[Extracted data entries]
* * * * *

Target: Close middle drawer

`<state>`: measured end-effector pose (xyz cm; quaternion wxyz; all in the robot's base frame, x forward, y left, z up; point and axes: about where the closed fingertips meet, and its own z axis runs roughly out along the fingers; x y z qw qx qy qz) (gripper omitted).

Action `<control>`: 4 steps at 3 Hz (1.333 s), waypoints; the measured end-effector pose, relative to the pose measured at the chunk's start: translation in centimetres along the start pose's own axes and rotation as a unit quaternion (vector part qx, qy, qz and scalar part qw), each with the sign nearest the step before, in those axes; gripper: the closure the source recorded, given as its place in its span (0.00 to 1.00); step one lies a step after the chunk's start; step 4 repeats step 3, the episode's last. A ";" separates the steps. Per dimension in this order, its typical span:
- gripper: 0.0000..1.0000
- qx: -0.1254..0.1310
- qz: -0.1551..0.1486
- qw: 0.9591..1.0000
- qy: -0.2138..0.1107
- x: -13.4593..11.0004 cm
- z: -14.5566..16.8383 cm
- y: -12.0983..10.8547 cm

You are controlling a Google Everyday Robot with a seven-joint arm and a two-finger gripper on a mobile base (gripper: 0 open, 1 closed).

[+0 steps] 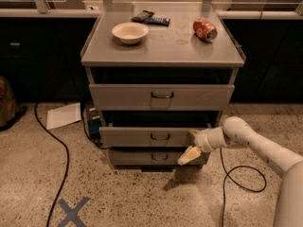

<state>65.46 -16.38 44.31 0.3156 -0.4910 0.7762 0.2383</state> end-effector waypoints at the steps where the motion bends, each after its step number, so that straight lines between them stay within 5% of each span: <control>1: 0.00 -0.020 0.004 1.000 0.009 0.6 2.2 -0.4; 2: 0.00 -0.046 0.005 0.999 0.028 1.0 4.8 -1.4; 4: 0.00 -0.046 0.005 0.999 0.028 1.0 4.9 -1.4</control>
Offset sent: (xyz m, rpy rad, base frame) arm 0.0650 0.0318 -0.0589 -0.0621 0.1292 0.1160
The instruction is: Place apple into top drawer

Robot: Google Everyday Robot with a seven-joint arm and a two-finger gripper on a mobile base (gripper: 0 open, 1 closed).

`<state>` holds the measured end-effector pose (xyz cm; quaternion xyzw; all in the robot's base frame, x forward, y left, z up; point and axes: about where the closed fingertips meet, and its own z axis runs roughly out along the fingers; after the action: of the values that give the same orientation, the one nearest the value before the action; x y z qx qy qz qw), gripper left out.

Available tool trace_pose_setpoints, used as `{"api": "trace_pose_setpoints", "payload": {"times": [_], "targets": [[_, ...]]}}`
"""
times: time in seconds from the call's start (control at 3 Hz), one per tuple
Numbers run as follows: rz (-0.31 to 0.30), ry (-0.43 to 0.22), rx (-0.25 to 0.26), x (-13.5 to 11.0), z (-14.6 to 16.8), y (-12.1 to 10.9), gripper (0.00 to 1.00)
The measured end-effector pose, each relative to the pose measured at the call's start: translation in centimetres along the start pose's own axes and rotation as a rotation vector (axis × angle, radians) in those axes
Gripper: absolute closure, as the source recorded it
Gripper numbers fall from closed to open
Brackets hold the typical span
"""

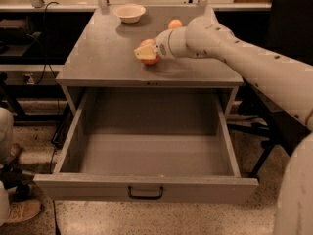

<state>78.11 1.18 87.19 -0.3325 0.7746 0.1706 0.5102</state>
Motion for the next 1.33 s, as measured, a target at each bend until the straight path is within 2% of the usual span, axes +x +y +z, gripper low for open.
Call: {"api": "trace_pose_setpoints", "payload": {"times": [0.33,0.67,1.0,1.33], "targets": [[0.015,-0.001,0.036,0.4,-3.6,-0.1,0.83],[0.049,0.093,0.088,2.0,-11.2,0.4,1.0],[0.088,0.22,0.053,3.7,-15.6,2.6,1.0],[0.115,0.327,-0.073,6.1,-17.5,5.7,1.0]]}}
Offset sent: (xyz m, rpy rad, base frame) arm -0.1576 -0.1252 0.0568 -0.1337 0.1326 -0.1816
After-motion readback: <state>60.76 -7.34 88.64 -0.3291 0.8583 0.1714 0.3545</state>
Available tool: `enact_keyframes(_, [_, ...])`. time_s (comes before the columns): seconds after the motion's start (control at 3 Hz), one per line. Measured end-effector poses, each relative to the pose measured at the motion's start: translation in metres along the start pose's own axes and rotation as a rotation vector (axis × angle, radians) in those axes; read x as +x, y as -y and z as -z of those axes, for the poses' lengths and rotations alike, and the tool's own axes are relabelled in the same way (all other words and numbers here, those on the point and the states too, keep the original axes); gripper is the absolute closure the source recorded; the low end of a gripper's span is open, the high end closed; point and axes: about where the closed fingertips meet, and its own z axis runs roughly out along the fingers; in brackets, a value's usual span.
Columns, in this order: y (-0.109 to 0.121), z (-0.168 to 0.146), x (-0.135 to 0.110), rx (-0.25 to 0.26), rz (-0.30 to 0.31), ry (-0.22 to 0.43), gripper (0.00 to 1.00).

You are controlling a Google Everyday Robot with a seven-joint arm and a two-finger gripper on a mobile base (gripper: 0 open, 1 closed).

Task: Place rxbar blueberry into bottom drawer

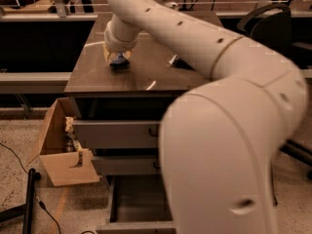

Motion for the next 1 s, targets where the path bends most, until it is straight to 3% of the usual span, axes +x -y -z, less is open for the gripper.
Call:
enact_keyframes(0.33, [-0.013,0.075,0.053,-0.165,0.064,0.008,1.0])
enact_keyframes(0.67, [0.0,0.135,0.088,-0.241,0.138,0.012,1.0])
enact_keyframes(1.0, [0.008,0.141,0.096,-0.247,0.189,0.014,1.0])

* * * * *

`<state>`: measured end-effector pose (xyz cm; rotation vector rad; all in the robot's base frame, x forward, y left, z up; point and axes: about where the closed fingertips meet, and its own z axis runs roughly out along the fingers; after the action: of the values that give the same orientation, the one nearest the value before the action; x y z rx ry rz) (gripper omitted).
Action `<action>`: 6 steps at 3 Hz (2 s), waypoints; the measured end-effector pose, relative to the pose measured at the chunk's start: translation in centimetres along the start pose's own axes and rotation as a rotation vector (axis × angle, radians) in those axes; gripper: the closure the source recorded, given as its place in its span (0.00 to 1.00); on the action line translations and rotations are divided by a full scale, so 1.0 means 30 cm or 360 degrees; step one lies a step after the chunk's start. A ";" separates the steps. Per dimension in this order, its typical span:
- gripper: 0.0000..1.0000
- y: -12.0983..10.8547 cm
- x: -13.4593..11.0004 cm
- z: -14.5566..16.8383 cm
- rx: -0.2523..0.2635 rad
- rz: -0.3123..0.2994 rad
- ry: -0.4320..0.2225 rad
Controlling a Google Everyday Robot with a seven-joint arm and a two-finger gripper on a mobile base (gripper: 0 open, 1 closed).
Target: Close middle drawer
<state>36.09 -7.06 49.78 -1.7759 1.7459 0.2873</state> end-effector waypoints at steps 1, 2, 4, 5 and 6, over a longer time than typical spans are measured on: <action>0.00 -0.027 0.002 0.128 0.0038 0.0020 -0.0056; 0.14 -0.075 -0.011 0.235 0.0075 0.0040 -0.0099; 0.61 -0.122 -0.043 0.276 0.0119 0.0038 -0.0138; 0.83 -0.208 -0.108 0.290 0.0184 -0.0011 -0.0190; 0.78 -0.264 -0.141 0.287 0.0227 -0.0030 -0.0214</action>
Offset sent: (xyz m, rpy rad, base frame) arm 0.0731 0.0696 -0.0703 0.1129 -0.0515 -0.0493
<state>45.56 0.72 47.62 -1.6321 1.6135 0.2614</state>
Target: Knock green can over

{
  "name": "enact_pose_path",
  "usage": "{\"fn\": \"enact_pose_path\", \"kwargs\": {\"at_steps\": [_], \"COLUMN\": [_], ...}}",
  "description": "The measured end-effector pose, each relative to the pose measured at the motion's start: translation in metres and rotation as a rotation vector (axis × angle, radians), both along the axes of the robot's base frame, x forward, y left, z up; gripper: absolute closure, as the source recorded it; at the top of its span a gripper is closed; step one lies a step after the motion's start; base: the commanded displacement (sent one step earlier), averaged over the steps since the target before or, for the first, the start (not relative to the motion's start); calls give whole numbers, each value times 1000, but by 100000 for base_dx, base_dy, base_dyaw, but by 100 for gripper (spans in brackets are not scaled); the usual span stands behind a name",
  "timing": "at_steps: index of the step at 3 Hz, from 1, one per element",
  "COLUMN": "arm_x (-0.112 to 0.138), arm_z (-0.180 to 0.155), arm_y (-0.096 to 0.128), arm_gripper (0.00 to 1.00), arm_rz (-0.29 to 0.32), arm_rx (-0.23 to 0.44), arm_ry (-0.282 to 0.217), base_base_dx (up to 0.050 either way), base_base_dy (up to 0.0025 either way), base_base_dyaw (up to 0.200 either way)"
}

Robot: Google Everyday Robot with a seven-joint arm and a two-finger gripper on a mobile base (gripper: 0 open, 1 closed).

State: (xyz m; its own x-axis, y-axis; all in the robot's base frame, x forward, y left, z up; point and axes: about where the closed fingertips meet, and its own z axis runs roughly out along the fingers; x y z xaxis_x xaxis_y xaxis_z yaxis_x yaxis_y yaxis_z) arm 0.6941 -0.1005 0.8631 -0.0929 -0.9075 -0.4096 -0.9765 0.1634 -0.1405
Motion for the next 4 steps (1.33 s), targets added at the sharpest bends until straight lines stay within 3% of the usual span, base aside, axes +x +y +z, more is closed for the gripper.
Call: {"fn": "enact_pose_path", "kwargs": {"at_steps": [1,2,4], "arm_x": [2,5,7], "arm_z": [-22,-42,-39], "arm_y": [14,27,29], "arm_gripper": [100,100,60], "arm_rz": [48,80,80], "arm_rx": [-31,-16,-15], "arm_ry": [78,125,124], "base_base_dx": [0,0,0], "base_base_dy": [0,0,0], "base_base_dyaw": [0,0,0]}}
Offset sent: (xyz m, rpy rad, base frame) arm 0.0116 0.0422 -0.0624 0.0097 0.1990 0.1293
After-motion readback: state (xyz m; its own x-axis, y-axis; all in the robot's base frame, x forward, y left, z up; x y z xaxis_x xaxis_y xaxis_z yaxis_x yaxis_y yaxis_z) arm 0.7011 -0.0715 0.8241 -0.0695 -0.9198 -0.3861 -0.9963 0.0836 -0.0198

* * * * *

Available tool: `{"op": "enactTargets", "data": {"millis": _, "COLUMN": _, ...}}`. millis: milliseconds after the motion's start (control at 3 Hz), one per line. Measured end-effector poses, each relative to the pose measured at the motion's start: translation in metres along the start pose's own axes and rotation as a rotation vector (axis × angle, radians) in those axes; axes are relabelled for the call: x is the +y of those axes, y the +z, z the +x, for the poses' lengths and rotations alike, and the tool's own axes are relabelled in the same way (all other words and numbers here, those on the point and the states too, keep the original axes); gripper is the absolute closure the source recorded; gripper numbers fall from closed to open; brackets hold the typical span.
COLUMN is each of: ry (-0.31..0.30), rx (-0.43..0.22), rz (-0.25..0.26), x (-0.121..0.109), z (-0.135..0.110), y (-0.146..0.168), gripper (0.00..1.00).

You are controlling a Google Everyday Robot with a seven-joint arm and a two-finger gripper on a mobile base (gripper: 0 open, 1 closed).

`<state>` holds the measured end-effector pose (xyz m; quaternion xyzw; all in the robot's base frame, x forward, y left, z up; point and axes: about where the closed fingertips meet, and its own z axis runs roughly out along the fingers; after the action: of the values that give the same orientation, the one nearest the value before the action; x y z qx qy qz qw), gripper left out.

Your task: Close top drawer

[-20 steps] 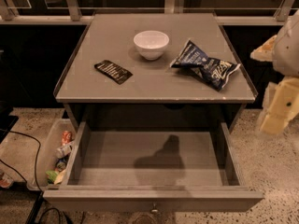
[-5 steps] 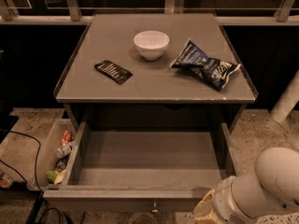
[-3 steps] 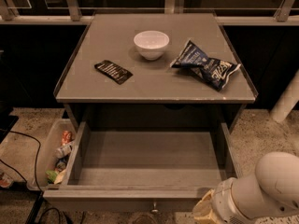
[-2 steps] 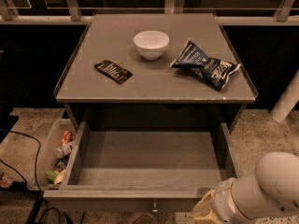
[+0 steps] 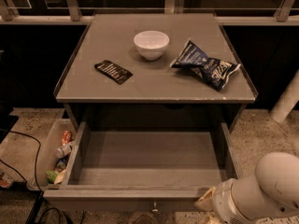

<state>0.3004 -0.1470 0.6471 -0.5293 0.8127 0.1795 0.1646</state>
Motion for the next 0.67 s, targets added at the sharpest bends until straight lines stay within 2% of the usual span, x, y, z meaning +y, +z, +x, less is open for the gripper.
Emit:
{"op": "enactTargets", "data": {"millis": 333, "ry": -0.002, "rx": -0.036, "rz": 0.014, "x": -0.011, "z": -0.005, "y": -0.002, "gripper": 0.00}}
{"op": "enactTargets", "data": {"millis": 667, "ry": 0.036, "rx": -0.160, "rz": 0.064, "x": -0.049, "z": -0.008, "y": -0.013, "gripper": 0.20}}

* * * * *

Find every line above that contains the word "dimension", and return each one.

Action `<control>`: 4 steps at 3 Hz (1.333 s), waypoints; the measured end-effector pose, relative to the pose measured at the chunk's start: translation in centimetres along the start pose's own axes and rotation as a unit quaternion (vector part qx, qy, qz and scalar part qw), each with the sign nearest the step before, in those axes; gripper: the closure the source recorded, given as its place in its span (0.00 to 1.00); step one lies a step after the chunk's start; step 4 repeats step 3, the episode's last. A ";" separates the steps. Per dimension in this order, its typical span:
Action `<action>`: 6 steps at 3 Hz (2 s), waypoints; the measured end-effector pose, relative to the pose measured at the chunk's start: translation in centimetres along the start pose's own axes and rotation as a rotation vector (axis × angle, radians) in those axes; gripper: the closure the source recorded, given as its place in its span (0.00 to 1.00); on the action line translations and rotations are divided by a full scale, so 1.0 means 30 cm or 360 degrees; step one lies a step after the chunk's start. A ";" separates the steps. Per dimension in this order, its typical span:

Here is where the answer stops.